Devan tercengang saat mendengar suara Kania. Dngan tatapan yang sulit untuk diartikan Devan menatap Kania yang sedang menatap ke arah Devan.
"Saya akan menunggu kamu di sini. Saya takut kamu nanti jatuh lagi," balas Devan
Kania mendengus kesal dengan jawaban Devan. Satu ide jahil terlintas dalam benak Kania kepada Devan.
"Apa bapak akan tetap menunggu saya yang ingin membuang air besar? Bau lho pak," imbuh Kania disertai ledekan kepada Devan.
Sontak Devan langsung keluar dari dalam kamar mandi tanpa membalas ucapan Kania. Sedangkan Kania tergelak kencang di dalam kamar mandi setelah menjahili seorang Devan Atmaja.
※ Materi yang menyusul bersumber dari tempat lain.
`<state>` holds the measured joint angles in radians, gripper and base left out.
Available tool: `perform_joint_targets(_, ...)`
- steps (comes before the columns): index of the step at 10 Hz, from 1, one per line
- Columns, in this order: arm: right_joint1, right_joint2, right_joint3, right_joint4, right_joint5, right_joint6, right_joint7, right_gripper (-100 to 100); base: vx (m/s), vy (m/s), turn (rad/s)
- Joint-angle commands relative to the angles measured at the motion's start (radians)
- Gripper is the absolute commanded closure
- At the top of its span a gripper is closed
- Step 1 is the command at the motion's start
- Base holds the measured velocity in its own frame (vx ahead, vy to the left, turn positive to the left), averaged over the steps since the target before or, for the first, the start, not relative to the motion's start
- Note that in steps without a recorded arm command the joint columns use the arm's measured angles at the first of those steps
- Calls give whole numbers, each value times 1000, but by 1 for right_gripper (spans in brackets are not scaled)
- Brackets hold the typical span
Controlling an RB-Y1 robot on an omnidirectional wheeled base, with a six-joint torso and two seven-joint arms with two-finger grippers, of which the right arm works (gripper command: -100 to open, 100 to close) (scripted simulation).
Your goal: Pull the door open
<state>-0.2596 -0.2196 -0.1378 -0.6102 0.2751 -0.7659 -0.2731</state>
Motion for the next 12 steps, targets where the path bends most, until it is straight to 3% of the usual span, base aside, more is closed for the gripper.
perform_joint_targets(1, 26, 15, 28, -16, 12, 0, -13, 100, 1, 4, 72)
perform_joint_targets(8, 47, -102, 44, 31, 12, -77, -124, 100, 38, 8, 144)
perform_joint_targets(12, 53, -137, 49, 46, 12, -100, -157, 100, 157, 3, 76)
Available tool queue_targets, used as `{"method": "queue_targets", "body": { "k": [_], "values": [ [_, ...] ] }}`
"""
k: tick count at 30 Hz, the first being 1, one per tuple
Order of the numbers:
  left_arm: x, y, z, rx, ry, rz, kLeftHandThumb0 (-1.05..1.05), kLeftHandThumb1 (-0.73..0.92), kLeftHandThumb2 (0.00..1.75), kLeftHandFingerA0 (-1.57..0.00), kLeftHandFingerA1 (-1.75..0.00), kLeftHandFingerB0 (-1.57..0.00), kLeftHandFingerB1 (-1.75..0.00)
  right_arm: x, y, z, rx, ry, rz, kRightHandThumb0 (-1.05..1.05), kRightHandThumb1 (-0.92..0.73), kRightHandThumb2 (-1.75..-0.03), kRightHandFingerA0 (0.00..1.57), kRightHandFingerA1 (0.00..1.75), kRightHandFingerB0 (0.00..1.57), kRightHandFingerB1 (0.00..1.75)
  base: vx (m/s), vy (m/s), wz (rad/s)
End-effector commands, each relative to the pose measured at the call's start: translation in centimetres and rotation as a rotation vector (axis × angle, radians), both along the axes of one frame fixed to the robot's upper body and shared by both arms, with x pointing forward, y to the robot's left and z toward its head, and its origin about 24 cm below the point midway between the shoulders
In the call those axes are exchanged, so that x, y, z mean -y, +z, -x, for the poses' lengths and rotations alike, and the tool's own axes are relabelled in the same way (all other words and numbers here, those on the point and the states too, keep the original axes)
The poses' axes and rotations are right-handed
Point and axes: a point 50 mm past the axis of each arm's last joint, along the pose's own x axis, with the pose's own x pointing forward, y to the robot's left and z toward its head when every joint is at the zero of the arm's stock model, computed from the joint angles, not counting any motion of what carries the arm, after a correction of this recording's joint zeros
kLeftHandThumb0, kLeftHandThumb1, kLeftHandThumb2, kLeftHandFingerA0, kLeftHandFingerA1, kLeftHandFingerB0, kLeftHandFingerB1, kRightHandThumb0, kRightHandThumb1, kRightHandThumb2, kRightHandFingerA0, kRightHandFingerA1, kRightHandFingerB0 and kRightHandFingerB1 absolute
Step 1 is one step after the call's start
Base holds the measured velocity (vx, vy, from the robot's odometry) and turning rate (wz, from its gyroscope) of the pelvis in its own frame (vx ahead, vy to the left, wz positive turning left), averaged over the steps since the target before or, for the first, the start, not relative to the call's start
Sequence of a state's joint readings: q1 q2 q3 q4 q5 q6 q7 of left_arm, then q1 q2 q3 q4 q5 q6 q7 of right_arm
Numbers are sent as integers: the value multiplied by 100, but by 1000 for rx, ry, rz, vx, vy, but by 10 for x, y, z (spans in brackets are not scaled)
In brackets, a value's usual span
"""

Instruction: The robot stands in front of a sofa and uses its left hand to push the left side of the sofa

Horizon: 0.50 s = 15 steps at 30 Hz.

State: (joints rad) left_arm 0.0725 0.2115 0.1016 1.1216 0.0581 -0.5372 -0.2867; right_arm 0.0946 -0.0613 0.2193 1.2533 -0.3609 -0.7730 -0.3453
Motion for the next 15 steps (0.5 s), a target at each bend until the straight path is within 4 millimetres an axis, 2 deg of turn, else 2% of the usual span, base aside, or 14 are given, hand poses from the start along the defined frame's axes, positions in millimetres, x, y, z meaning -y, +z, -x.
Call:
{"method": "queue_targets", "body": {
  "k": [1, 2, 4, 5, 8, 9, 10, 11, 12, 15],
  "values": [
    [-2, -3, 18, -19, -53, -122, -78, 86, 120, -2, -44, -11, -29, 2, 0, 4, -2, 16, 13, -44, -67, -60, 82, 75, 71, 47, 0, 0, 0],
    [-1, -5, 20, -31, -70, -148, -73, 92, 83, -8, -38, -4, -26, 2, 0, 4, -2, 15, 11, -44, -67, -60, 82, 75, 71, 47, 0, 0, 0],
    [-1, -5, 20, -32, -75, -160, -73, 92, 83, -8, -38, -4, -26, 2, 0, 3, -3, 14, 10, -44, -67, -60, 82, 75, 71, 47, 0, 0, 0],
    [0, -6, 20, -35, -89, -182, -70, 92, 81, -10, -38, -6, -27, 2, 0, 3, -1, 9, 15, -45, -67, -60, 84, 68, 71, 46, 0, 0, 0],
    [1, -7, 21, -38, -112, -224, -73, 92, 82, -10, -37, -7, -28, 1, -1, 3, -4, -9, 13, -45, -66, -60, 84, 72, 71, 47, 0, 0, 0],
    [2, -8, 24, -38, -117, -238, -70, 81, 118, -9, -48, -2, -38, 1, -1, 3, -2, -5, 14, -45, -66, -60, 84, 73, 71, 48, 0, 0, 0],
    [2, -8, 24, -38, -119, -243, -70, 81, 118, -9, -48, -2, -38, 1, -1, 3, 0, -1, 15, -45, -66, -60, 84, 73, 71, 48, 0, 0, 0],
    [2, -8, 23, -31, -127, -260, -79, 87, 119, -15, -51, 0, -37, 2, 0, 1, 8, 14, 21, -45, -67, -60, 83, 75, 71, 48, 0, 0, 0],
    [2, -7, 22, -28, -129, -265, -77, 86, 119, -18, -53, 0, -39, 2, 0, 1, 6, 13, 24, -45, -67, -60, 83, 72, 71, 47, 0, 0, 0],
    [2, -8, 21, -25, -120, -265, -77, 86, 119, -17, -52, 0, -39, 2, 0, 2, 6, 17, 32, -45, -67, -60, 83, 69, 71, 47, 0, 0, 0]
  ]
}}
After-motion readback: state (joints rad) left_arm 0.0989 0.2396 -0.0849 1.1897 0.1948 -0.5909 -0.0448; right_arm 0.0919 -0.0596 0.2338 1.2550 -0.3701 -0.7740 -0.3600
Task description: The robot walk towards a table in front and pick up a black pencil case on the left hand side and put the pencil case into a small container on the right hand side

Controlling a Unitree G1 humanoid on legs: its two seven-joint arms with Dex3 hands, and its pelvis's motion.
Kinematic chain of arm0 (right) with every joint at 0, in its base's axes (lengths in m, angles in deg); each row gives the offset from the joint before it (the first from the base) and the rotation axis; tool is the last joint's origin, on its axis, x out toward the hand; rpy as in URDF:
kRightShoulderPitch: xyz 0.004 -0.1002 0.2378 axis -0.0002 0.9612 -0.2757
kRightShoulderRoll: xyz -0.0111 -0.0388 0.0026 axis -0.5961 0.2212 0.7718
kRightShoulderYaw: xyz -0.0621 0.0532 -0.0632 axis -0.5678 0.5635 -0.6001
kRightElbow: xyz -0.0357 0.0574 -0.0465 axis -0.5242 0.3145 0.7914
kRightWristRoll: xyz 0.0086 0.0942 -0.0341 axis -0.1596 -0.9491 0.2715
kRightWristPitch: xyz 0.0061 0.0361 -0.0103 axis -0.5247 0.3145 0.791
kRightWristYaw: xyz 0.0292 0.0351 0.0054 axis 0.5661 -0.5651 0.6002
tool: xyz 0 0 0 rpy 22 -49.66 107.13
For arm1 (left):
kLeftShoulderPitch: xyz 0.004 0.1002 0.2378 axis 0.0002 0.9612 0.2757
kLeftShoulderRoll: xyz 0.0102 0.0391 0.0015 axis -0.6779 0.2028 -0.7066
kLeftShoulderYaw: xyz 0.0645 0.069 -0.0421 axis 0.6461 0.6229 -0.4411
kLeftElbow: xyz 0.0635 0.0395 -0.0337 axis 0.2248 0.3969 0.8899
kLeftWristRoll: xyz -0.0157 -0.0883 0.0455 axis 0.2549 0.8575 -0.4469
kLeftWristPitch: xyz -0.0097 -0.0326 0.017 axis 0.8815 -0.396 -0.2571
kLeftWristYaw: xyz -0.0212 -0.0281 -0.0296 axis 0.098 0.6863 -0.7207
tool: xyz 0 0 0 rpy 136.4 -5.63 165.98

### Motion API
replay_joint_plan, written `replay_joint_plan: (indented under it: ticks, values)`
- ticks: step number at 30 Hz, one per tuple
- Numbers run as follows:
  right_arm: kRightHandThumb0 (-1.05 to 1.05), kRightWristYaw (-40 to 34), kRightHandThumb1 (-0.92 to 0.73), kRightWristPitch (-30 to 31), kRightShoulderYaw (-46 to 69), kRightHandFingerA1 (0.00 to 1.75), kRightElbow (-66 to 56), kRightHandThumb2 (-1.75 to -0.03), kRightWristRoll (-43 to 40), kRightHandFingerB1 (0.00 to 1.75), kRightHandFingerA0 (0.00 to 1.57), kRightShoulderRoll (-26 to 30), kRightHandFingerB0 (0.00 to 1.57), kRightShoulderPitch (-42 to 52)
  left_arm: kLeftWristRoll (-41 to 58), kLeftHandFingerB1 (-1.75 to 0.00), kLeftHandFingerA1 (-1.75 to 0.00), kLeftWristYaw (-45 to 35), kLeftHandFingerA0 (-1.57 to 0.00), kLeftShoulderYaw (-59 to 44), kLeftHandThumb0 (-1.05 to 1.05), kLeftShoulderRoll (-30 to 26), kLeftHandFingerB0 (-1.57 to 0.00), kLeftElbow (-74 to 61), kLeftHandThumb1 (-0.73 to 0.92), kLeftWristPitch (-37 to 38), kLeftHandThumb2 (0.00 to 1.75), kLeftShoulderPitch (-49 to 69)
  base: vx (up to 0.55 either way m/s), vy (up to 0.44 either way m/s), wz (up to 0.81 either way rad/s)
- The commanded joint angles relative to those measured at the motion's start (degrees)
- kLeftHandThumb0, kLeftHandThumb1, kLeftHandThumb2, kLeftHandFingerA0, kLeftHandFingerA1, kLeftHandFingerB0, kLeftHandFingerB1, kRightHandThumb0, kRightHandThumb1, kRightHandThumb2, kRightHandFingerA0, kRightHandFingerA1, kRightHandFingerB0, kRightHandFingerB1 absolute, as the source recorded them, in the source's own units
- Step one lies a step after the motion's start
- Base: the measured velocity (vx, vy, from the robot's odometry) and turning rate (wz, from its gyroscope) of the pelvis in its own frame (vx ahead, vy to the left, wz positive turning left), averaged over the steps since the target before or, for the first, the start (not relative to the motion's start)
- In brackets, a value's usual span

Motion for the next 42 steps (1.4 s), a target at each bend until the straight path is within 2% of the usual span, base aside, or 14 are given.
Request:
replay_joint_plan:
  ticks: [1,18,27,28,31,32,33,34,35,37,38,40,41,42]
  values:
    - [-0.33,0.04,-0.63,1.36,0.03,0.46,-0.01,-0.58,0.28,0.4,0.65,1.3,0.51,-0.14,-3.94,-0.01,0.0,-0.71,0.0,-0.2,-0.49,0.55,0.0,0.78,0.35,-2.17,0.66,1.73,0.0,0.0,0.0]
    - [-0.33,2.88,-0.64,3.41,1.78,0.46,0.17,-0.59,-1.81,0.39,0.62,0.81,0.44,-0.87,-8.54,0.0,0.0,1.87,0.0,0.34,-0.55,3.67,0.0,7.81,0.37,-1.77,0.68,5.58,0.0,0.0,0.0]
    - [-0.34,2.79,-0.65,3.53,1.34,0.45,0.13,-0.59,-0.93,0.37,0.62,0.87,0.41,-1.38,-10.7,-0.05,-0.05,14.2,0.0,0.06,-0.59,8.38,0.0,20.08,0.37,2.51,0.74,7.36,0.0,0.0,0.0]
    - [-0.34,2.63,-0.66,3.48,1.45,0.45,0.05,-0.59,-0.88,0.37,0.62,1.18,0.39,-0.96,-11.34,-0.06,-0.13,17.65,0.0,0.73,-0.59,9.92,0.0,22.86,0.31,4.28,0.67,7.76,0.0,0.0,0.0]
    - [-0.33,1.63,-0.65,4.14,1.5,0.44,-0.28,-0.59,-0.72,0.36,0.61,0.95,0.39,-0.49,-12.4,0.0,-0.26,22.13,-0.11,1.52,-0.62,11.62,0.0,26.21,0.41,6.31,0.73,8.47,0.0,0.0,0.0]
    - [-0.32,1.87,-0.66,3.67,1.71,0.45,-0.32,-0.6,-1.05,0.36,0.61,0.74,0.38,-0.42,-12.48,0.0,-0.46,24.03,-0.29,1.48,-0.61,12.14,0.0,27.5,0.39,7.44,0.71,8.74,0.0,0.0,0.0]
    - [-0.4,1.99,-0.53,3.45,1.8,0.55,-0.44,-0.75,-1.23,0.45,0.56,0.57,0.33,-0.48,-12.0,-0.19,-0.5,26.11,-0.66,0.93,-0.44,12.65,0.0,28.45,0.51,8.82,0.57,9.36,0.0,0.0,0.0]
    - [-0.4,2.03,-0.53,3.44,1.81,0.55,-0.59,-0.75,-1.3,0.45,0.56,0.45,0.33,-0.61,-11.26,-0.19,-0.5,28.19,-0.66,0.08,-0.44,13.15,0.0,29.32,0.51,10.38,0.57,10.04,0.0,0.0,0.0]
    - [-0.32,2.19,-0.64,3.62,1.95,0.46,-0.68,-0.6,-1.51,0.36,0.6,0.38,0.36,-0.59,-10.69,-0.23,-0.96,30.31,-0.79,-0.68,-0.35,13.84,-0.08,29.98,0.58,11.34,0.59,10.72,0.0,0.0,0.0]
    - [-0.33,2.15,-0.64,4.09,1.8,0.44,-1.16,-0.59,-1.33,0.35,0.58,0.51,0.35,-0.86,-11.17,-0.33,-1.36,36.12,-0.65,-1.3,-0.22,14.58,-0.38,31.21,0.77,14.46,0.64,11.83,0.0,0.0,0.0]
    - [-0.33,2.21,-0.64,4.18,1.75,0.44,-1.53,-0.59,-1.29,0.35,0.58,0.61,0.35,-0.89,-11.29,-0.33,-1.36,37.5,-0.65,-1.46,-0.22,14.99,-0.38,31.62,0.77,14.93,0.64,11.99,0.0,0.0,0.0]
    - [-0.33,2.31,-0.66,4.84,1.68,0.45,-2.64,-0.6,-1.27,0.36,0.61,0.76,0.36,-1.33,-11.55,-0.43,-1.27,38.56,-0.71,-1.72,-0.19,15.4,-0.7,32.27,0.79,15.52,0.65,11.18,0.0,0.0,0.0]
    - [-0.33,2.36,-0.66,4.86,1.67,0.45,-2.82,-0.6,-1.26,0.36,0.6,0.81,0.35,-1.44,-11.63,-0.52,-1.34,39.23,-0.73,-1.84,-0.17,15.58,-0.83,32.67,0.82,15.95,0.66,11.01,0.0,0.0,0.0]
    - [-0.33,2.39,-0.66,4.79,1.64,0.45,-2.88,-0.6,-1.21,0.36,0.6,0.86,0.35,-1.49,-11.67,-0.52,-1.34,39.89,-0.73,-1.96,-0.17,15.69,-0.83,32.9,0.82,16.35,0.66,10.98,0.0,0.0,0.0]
"Puas kamu menjahili saya?" tanya Devan dengan wajah tidak bersahabat setelah menurunkan Kania di atas sofa yang berada di dalam kamar seperti apa yang diminta oleh Kania.
Kania membelalakan mata tidak percaya dengan apa yang baru saja didengarnya dari Devan. Bagaimana Devan bisa mengetahui jika Kania sedang menjahili Devan tadi? Apa Devan cenayang? Banyak tanya dalam benak Kania tentang Devan yang mengerti jika Kania telah menjahilinya.
"Jangan berbicara di dalam hati karena saya bukan cenayang seperti apa yang ada dalam pikiran kamu," tukas Devan.
"Siapa yang bicara dalam hati pak? Bapak terlalu percaya diri sekali jadi orang," kilah Kania mengalihkan tatapan ke arah lain tanpa berani menatap ke arah Devan.
"Iya kamu. Masa saya. Apa saya harus mengecup kamu dulu baru habis itu kamu mengaku?" seloroh Devan dengan senyuman penuh arti.
Kania bergidik ngeri melihat senyuman penuh arti dari Devan, "Sembarangan kalau bicara iya bapak ini. Memangnya bibir saya ini apaan? Tidak bisa bapak asal main kecup saja bibir saya yang masih tersegel ini Pak," balas Kania sembari menutup mulut dengan menggunakan telapak tangan.
Bibir?
Tersegel?
Bibir tersegel?
Devan menakutkan kedua alis mendengar apa yang diucapkan oleh Kania. Sungguh. Devan belum dapat mencerna dengan sempurna apa yang telah diucapkan oleh Kania beberapa saat yang lalu. Bahkan Devan harus memutar otak untuk dapat mencerna apa yang diucapkan oleh Kania tadi.
Bibir tersegel apa sama saja dengan masih perawan? Eh.. Belum pernah first kiss..
Firts Kiss?
Satu kata yang berhasil Devan dapatkan setelah memutar otak cukup lama dengan apa yang diucapkan oleh Kania yang cukup menguji kemampuan Devan dalam hal yang cukup awam bagi seorang Devan Atmaja. Laki-laki yang dingin dan datar terhadap makhluk yang bernama kaum hawa ini.